Alasan terbentuknya metode jet adalah karena tekanan gas inert di kepala tiup sangat tinggi, sehingga tekanan gas inert tersebut jauh lebih besar daripada jumlah tekanan statis, tekanan atmosfer, dan tegangan permukaan lelehan di kepala tiup. Gas inert tersebut disemprotkan ke dalam lelehan dengan kecepatan yang cukup tinggi.
Proses pembentukan zona jet dapat dijelaskan sebagai berikut:
Semburan gas pertama-tama terbentuk di ujung nosel pistol semprot. Akibat interaksi antara semburan gas dan logam cair, sisi semburan tersebut terganggu, sehingga membentuk permukaan yang bergelombang. Ketika gangguan tersebut berkembang hingga tingkat tertentu, permukaan bergelombang tersebut terpecah, dan bahan cair tersedot oleh aksi hisap semburan gas, sehingga membentuk semburan dua fase yang terdiri dari gas dan bahan cair. Saat bahan cair tersedot masuk, di bagian bawah aliran, gas terpisah oleh bahan cair dan membentuk gelembung akibat gaya tegangan permukaan. Gelembung-gelembung tersebut mengapung ke atas dan mendorong bahan cair di sekitarnya ke area semburan, dan pada saat yang sama, gelembung-gelembung terus terbentuk untuk membentuk area aliran yang stabil.
Catatan:
- Perhatikan kemurnian gas inert. Penelitian tersebut membuktikan bahwa jika kandungan oksigen dalam nitrogen sebesar 0,5% (fraksi volume) dan 1% (fraksi volume), maka pemurnian dan penghilangan gas Efeknya akan berkurang masing-masing sebesar 40% dan 90%. Oleh karena itu, kandungan oksigen dalam gas inert tidak boleh melebihi 0,03% (fraksi volume), dan kadar air tidak boleh melebihi 3,0 g/L. Untuk paduan logam pada umumnya, hasil yang memuaskan dapat dicapai.

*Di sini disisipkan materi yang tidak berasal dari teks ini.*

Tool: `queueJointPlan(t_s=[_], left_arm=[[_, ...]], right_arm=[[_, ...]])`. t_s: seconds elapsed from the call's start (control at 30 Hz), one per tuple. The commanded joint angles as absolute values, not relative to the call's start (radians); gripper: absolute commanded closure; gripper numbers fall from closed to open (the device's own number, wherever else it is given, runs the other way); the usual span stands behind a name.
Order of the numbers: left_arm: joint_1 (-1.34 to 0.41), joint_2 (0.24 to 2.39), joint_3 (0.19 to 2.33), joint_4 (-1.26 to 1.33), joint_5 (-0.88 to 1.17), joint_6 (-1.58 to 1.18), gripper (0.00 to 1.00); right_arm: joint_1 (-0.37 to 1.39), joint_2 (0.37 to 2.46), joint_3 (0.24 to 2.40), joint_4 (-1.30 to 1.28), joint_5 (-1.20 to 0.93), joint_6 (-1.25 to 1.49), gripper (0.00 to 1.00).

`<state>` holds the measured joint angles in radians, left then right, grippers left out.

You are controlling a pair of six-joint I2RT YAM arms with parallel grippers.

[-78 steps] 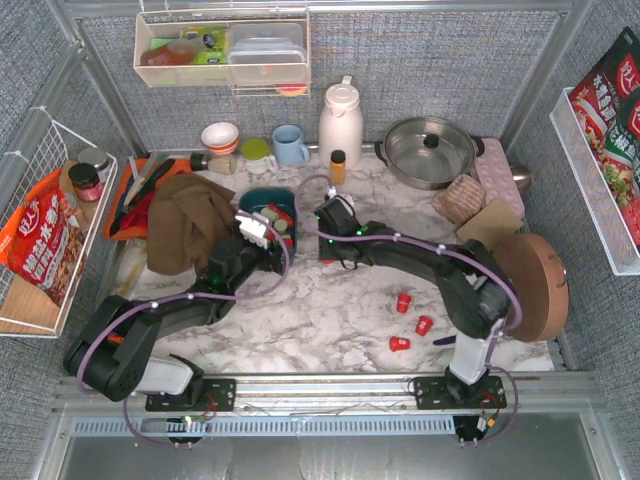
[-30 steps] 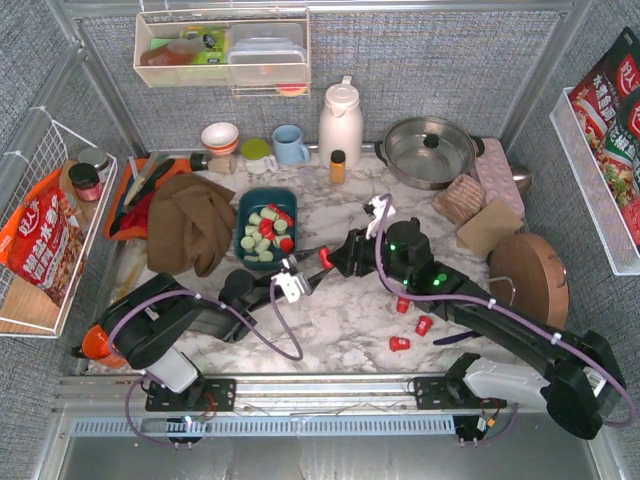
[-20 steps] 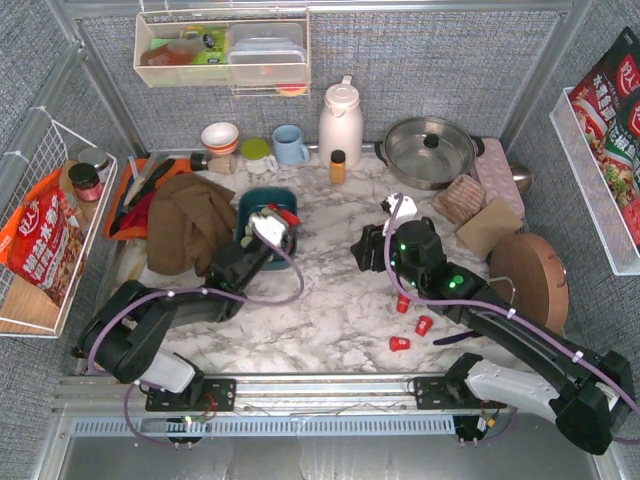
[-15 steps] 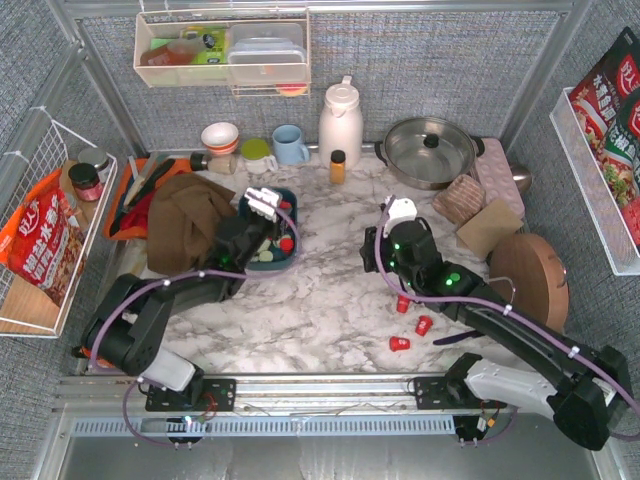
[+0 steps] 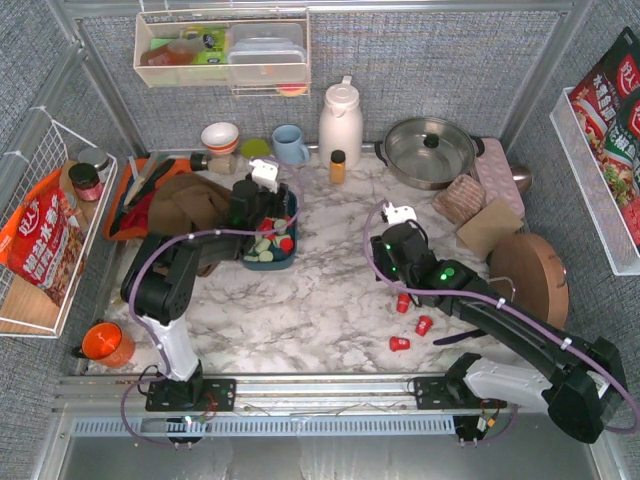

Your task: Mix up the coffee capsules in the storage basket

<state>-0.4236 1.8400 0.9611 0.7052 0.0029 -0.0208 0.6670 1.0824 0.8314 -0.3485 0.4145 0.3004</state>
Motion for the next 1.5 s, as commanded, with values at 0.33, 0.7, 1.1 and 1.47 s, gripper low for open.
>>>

- Tekanan gas inert harus sesuai. Jika tekanannya terlalu tinggi, diameter gelembung akan membesar, dan kecepatan apungnya akan terlalu cepat. Saat gelembung tersebut keluar dari permukaan, hal itu akan menyebabkan cairan paduan memercik dan merusak lapisan oksida pada permukaan cairan paduan. Jika kecepatan aliran udara terlalu tinggi, gelembung mudah membentuk rantai. Dalam kondisi ini, luas area kontak antara gelembung dan cairan paduan menjadi kecil, yang akan mengurangi efektivitas penghilangan gas. Gelembung berdiameter kecil yang tidak membentuk rantai dapat memperkuat pengadukan logam cair dan meningkatkan luas area kontak antara gelembung dan logam cair. Gelembung berdiameter kecil memiliki kecepatan mengapung yang lambat dan waktu interaksi yang lama dengan logam cair, sehingga efek pemurniannya baik.
- Kepala peniup harus dimasukkan sedalam mungkin ke bagian bawah cairan.
- Kepala peniup harus terus-menerus digerakkan agar terdapat gelembung di setiap bagian lelehan.
- Diameter dalam kepala tiup harus sesuai.